CBLDF joins coalition efforts like these to protect the freedom to read comics. Censorship manifests in many ways, and the unique visual nature of comics makes them more prone to censorship than other types of books. Taking an active stand against all instances of censorship curbs precedent that could adversely affect the rights upon which comics readers depend.
In response to a decision by the Texas Department of Motor Vehicles, which rejected the license plate design submitted by the Sons of Confederate Veterans on the grounds that it was potentially “offensive” to other community members, the Cato Institute submitted the brief of amici curiae to the United States Supreme Court, pointing out the gross implications of the agency’s decision for freedom of speech and ultimately urging the Supreme Court to overturn the clear violation of the group’s First Amendment rights.

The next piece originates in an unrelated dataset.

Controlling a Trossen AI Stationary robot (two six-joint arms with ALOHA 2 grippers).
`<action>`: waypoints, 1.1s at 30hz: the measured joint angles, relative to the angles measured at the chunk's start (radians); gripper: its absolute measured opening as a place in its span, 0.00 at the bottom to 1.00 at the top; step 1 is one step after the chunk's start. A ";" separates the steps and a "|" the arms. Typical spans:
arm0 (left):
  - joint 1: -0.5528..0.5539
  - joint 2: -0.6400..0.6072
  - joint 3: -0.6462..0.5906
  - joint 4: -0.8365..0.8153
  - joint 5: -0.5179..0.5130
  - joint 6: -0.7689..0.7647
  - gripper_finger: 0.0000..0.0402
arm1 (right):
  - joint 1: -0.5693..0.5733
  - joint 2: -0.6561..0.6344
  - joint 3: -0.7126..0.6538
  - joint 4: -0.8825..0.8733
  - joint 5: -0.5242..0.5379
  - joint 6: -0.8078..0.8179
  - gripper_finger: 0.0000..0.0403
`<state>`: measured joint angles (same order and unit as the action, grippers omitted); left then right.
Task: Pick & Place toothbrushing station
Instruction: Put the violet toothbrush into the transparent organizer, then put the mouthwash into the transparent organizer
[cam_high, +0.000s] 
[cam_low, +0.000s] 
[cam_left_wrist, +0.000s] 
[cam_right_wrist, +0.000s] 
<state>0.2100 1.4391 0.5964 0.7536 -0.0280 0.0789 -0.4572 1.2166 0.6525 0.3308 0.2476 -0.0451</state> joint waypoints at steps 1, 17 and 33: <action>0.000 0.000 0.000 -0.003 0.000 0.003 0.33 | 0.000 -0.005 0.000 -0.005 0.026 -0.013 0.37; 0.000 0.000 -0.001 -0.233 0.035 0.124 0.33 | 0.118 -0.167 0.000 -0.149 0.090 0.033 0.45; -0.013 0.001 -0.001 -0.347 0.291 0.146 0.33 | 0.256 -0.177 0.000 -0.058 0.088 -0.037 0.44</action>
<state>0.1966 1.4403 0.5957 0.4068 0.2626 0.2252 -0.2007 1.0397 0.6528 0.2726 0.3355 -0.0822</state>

Although the core of their argument stems from the DMV’s rejection of the plate, citing the statute that the agency is authorized to turn down any design that “might be offensive to any member of the public,” the Cato Institute’s call for action goes beyond a simple specialty license plate. If a governmental agency has the right to determine what is too offensive for the public in this instance, where does it stop? And at what point does the government have the ability to not only regulate and take action against speech, but also citizens’ ideas and beliefs?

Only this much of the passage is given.